Sultan of Sokoto, Dr. Mohammad Sa’ad Abubakar has condemned the controversy generated over the refusal of the Nigerian Law School to call to bar one Amasa Firdaus who refused to remove her Hijab.
He stated that Hijab simply meant decent dressing for Muslim women and was part and parcel of Islam.
Speaking in Lagos on Saturday, December 16, during the fifth National Convention of Muslim Public Affairs Centre (MPAC) he stressed that Muslims were peace- loving, therefore, should be allowed to practise their religion as stipulated by Allah and as contained in the traditions of Prophet Mohammad.
UNILORIN graduate, Firdaus was denied from being called to bar last week for refusing to remove her Hijab worn under her wig.
Represented by a member of NSCIA and Wazirin of Katsina, Prof. Sanni Abubakar Lugga, the Sultan said Hijab was not only a mode of dressing in Islam only but was also an accepted mode of dressing in Christianity and Judaism.
He further asked why the Law school would stop a sister from wearing Hijab wondering if the legal school was higher than NJC
He said, “His eminence wonders while Hijab has now become a controversial issue. Hijab simply means decent dressing, decent dressing by the females. So why should decent dressing be a problem? The Hijab is just an Arabic word. In English it means decent dressing.

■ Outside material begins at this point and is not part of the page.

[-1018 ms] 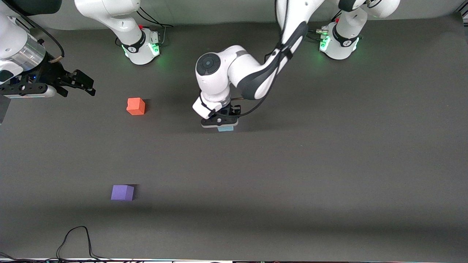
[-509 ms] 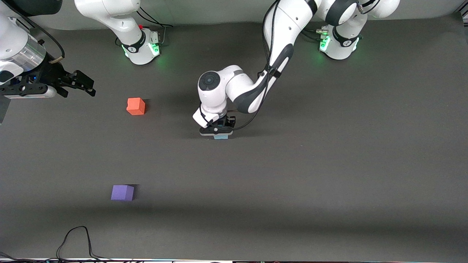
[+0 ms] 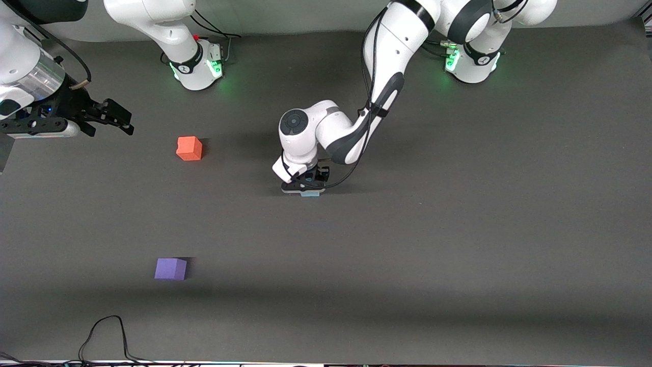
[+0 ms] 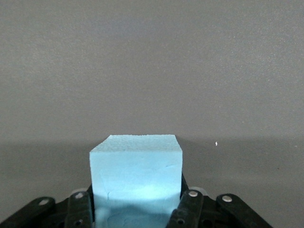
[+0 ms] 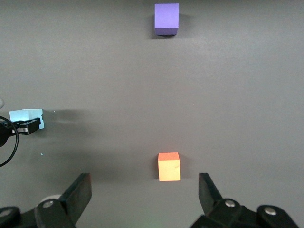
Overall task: Place blue block between orange and purple blocks
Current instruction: 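Lower the blue cube, open the left gripper and withdraw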
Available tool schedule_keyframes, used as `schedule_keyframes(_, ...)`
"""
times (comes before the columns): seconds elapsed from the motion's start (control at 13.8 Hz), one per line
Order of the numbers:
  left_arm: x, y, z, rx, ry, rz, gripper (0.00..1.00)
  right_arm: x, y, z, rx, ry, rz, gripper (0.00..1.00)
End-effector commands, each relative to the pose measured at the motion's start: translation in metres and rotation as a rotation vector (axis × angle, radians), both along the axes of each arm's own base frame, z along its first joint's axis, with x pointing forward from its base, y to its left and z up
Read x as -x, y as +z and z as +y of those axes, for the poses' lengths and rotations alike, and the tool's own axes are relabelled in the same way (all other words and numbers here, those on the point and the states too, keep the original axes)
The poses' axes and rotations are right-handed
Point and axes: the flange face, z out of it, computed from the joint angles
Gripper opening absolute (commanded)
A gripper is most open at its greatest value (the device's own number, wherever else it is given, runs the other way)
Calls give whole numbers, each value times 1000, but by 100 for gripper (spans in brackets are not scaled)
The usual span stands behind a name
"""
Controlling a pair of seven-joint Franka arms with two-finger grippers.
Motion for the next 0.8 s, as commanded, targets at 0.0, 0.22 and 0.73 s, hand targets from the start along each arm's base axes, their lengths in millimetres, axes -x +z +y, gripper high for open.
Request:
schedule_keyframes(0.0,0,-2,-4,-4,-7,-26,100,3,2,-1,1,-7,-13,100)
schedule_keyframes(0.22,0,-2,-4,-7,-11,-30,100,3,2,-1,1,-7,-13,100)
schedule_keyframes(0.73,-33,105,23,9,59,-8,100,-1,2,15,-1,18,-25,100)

“His Eminence has asked Nigerians to reflect and see that this is not only an Islamic mode of dressing but a Christian mode of dressing. It is also a Judaism mode of dressing and it is a dressing for every decent woman. It is a dressing for any woman who wants to preserve her chastity in public.
“Secondly, in Nigerian constitution it is absolutely clear. Why should Nigerian Muslims be molested and even denied their own right? The Appeal Court ruling in Ilorin is there, the Appeal Court in Lagos and also the High Court all delivered judgement in favour of Hijab.
“Justice Alooma, the former CJN, Justice Bukalchuwa and other Senior Justices in Nigeria wear their Hijab and then the wig on top of it. The Nigeria Judicial Council (NJC), the Highest body in the judiciary has not said, ‘no, they should stop’ which means the Nigerian constitution allows the Hijab, the Nigerian Courts through these three judgements have allowed the Hijab and the NJC through these senior judges has allowed the Hijab.
“Why will a legal school refuse our sister’s induction into the judiciary simply because she is wearing Hijab? Is the law school saying they are above the NJC, they are above the Nigerian constitution, they are above these three senior courts?”